*TASK PROMPT*. Pick out the lines below with "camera" and list them.

*SOURCE RECORDS*.
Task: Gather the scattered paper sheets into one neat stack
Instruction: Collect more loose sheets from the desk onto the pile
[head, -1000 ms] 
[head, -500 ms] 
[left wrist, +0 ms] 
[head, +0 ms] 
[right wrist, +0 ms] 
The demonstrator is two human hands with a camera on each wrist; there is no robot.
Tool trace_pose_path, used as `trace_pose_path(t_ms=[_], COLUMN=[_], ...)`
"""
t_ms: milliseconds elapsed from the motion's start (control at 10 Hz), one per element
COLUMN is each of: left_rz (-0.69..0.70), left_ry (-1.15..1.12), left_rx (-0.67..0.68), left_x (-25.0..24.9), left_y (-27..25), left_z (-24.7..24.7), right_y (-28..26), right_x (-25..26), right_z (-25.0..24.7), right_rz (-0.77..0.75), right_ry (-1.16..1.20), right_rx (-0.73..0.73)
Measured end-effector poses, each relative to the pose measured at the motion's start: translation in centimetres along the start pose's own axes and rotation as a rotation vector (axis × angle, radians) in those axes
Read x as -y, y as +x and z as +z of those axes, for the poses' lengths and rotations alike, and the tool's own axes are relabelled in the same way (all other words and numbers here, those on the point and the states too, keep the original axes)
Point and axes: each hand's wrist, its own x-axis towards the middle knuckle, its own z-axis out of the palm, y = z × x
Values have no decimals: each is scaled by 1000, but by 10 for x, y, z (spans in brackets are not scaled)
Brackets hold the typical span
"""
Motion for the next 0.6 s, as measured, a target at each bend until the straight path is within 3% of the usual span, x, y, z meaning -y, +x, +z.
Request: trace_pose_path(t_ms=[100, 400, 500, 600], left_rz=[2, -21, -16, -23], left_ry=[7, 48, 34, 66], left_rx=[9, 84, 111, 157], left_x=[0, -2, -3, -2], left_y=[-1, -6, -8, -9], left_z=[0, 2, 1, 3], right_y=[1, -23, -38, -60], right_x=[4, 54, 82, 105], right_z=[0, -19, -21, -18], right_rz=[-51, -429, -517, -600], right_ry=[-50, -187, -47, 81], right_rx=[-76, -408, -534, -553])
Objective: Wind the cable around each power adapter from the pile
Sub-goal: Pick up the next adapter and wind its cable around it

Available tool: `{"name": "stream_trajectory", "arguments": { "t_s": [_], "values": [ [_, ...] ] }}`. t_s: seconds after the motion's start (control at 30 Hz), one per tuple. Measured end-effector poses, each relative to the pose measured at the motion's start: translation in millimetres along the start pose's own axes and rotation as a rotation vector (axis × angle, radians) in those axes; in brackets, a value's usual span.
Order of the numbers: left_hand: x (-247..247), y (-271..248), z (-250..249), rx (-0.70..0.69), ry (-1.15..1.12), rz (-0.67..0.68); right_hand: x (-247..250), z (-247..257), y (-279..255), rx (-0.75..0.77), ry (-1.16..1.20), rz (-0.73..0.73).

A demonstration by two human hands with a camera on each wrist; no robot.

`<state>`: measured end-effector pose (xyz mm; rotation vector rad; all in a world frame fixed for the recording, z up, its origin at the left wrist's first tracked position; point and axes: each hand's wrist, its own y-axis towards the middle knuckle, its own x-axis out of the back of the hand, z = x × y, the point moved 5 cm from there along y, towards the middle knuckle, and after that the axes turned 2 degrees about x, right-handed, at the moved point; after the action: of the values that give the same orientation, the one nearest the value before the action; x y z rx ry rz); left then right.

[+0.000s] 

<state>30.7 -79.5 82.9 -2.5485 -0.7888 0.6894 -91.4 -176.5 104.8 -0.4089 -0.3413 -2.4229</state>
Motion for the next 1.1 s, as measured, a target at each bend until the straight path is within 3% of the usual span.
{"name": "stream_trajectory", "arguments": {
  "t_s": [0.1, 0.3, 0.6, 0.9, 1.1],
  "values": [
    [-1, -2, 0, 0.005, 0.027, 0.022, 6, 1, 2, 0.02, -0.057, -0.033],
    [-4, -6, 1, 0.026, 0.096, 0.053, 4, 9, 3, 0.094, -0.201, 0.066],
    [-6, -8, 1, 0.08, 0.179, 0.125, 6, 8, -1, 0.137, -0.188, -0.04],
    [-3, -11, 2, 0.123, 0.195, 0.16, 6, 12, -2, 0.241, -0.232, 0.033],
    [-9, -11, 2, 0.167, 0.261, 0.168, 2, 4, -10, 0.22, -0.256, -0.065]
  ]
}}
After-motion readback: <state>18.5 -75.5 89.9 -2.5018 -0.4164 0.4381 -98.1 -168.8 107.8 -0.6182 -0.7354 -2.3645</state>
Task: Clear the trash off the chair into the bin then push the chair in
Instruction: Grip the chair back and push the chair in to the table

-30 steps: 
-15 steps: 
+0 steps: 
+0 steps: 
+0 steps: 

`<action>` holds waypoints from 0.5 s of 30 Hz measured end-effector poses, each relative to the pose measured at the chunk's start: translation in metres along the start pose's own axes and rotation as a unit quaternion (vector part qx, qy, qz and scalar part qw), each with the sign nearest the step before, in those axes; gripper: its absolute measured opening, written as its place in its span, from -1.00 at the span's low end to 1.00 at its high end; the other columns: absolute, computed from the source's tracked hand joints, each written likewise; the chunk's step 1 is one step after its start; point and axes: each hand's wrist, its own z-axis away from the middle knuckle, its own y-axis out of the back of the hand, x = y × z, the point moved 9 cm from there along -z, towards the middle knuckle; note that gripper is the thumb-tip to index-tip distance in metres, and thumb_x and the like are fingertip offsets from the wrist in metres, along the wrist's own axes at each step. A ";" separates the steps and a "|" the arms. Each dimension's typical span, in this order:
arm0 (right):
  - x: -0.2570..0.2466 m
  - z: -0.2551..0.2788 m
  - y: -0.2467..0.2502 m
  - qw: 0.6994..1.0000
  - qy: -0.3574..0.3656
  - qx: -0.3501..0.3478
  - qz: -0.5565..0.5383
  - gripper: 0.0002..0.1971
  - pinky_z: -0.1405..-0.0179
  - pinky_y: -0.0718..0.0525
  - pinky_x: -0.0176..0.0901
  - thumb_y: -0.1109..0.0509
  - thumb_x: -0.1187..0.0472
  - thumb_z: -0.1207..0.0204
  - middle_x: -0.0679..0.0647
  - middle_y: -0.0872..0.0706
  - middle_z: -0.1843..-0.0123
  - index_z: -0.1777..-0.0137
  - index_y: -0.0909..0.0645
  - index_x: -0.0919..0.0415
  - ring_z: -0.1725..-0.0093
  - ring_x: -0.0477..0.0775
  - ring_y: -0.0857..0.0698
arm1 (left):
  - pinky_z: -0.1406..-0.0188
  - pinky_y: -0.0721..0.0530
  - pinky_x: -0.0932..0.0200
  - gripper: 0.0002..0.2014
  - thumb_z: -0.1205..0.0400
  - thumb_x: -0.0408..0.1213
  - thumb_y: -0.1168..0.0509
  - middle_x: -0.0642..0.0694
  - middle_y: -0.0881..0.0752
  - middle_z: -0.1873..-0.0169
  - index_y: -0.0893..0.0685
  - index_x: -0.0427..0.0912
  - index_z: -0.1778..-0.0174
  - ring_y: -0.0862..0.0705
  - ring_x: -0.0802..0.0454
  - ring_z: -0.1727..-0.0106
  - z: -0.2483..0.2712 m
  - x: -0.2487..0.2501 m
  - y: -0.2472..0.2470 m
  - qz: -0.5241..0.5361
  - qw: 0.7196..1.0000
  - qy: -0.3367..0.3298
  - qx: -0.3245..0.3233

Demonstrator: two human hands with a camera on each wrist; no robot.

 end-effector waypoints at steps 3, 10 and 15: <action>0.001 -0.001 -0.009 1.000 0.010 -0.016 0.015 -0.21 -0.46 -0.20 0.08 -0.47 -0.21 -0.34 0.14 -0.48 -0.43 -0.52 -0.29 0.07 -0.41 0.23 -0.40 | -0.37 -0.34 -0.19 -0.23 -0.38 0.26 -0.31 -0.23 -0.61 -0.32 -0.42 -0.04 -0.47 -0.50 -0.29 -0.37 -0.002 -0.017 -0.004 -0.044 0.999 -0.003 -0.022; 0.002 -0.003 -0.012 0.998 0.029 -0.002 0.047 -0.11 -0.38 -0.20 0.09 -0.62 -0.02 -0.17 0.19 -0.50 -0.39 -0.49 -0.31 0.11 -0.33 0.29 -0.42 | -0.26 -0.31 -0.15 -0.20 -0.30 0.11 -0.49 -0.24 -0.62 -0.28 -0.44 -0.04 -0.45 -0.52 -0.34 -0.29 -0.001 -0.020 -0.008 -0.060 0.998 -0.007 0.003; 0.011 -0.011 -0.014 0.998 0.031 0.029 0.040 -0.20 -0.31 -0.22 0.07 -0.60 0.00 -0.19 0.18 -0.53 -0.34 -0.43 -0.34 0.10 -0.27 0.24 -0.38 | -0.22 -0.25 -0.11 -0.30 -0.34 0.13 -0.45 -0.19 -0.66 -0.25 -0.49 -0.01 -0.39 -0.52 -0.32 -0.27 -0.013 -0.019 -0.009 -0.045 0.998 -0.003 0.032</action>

*RESPONSE BELOW*.
The demonstrator is two human hands with a camera on each wrist; there is no robot.
A demonstration by two human hands with a camera on each wrist; no robot.
Demonstrator: two human hands with a camera on each wrist; no robot.

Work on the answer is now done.